Your task is to copy each line in the listing that includes the word "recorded".

* [SOURCE MATERIAL]
▬▬▬▬▬▬

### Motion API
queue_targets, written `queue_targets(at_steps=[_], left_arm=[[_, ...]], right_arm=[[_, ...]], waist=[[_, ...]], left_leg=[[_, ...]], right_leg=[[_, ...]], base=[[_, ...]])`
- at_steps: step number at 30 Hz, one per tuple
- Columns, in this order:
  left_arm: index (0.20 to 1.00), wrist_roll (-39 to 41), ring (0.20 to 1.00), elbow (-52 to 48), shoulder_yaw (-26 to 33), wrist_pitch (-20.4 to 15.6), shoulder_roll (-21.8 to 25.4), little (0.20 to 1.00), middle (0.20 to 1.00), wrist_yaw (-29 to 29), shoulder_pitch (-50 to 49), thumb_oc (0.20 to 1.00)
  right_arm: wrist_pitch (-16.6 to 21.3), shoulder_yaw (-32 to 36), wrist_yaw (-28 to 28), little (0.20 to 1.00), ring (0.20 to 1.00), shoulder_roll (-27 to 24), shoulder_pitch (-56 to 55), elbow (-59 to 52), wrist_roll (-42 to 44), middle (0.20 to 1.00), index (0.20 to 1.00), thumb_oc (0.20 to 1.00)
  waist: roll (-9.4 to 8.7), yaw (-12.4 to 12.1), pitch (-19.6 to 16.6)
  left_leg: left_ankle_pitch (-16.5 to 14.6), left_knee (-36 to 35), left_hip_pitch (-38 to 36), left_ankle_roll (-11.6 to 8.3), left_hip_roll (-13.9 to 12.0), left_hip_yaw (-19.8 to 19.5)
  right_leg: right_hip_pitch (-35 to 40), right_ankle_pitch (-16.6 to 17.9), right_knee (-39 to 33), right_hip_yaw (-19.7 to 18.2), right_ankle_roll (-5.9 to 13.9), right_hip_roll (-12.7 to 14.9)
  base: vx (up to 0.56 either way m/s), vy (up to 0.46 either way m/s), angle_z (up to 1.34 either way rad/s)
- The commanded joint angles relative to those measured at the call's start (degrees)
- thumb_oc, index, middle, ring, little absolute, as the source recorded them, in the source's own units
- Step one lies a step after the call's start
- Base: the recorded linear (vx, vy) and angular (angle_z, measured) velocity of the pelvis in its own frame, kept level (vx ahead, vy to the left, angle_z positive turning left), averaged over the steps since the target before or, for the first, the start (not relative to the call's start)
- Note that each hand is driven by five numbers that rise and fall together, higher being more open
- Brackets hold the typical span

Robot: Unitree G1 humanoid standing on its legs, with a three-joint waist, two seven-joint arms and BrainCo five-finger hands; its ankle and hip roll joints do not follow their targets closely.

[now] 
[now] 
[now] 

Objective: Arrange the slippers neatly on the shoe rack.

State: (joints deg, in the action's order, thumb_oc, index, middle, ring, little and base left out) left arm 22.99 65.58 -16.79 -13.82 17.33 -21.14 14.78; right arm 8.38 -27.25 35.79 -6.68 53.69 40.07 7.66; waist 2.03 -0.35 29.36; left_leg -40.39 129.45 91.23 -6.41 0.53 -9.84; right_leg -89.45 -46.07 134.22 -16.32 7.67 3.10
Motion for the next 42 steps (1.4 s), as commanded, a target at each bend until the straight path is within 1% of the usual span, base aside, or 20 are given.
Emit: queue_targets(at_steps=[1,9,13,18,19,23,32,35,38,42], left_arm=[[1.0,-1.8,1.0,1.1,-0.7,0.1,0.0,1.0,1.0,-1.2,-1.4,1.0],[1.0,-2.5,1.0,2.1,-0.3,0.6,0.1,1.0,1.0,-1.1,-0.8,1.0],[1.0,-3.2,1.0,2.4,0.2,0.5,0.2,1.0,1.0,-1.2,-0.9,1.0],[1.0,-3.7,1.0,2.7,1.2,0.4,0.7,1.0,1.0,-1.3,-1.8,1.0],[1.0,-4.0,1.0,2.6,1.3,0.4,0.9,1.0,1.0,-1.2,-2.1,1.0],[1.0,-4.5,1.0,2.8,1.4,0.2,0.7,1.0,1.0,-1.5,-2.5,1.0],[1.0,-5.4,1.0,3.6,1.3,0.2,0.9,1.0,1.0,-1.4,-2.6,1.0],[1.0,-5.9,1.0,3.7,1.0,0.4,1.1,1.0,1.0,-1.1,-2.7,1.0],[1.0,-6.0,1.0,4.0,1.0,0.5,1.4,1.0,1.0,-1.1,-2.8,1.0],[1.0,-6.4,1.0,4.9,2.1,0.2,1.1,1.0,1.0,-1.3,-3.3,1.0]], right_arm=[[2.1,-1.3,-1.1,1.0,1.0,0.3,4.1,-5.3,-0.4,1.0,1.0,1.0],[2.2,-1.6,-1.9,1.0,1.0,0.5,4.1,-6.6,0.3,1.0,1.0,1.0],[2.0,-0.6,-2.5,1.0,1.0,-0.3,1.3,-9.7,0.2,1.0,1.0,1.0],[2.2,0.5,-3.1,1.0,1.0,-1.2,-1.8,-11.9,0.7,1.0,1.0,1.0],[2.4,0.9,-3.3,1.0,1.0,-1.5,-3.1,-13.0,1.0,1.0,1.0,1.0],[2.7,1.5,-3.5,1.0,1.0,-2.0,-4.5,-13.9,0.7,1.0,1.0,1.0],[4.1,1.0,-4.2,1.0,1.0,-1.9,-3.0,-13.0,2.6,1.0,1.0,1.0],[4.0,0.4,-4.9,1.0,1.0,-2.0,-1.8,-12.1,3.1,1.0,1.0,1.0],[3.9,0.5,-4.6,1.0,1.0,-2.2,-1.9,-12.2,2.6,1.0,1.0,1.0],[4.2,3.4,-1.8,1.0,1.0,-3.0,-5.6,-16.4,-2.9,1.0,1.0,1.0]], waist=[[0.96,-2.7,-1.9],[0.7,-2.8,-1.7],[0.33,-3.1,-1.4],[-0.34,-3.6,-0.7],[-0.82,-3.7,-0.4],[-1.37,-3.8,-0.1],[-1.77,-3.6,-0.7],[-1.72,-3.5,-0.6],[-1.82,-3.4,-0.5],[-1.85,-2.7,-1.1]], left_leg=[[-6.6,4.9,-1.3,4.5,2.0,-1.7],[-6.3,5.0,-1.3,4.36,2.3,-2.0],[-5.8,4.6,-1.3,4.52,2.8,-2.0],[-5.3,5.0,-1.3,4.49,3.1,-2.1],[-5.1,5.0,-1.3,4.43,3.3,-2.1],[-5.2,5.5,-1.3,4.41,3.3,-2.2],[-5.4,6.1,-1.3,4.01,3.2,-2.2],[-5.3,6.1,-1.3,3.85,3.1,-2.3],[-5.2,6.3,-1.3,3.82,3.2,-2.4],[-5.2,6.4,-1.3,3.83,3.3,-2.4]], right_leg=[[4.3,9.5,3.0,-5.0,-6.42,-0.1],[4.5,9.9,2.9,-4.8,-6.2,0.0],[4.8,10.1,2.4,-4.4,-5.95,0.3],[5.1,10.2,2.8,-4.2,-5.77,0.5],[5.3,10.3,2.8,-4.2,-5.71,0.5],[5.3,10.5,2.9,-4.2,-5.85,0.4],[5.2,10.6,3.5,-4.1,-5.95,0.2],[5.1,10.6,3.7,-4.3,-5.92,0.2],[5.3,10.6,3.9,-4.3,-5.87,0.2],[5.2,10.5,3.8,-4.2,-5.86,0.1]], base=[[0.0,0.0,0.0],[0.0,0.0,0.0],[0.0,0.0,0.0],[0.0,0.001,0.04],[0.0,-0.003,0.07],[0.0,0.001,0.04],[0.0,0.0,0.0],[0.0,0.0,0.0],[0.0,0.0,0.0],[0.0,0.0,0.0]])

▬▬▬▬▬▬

* [SOLVED EXERCISE]
- thumb_oc, index, middle, ring, little absolute, as the source recorded them, in the source's own units
- Base: the recorded linear (vx, vy) and angular (angle_z, measured) velocity of the pelvis in its own frame, kept level (vx ahead, vy to the left, angle_z positive turning left), averaged over the steps since the target before or, for the first, the start (not relative to the call's start)

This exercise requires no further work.